▼
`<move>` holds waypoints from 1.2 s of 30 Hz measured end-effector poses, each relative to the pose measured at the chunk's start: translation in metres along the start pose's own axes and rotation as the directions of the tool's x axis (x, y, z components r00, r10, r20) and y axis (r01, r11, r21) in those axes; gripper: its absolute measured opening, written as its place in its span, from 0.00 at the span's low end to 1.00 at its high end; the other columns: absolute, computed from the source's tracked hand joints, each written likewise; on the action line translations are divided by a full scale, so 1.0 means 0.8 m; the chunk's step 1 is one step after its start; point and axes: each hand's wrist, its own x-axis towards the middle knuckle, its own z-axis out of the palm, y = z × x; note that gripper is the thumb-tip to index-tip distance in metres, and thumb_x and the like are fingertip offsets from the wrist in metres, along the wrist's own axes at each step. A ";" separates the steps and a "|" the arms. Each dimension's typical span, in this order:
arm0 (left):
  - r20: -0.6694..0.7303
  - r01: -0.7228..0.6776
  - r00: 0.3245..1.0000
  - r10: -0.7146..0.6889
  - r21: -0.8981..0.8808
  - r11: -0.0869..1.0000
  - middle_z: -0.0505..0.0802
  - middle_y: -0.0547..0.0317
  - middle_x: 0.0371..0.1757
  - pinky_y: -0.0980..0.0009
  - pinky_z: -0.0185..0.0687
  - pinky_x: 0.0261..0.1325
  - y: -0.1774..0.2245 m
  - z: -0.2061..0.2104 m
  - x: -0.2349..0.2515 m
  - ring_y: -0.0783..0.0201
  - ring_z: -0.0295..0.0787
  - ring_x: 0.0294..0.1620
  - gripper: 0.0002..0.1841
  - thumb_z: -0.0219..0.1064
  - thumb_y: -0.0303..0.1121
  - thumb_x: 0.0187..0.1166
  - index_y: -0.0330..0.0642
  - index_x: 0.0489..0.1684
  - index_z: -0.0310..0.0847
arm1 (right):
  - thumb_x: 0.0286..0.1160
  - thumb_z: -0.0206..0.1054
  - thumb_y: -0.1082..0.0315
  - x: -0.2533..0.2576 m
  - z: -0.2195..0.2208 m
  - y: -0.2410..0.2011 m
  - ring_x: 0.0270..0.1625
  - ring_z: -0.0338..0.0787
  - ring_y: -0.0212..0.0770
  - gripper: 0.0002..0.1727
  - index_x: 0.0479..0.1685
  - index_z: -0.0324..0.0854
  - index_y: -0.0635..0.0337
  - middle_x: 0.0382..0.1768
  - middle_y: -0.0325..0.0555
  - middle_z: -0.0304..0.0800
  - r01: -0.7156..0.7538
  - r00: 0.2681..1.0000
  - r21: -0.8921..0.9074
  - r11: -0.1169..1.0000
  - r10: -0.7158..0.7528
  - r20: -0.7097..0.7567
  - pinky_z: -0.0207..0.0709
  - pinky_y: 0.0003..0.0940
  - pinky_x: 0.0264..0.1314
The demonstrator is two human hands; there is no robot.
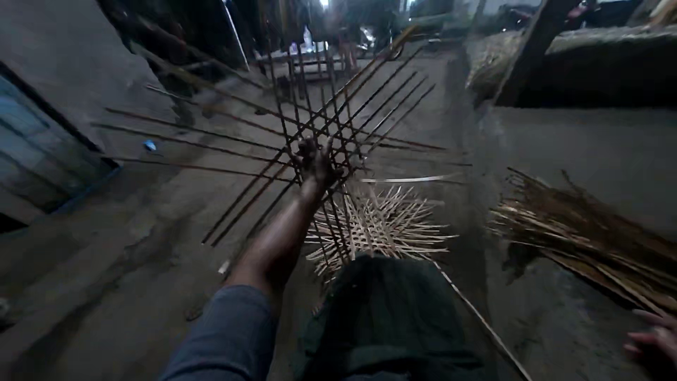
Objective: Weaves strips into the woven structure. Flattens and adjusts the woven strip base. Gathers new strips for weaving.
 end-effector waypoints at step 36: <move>0.420 -0.182 0.828 0.371 -0.424 0.887 0.53 0.59 0.97 0.25 0.28 0.88 0.071 0.135 -0.282 0.43 0.33 0.97 0.33 0.51 0.69 0.81 0.81 0.88 0.64 | 0.92 0.53 0.49 -0.144 0.231 0.093 0.56 0.93 0.39 0.25 0.66 0.88 0.55 0.52 0.48 0.95 0.592 0.525 0.047 0.805 -0.429 0.736 0.85 0.36 0.66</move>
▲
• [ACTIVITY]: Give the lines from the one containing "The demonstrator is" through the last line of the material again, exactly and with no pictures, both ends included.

• [TASK RESULT]:
The demonstrator is two human hands; there is no robot.
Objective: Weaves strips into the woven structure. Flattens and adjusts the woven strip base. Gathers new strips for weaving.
 end-effector waypoints at step 36: <move>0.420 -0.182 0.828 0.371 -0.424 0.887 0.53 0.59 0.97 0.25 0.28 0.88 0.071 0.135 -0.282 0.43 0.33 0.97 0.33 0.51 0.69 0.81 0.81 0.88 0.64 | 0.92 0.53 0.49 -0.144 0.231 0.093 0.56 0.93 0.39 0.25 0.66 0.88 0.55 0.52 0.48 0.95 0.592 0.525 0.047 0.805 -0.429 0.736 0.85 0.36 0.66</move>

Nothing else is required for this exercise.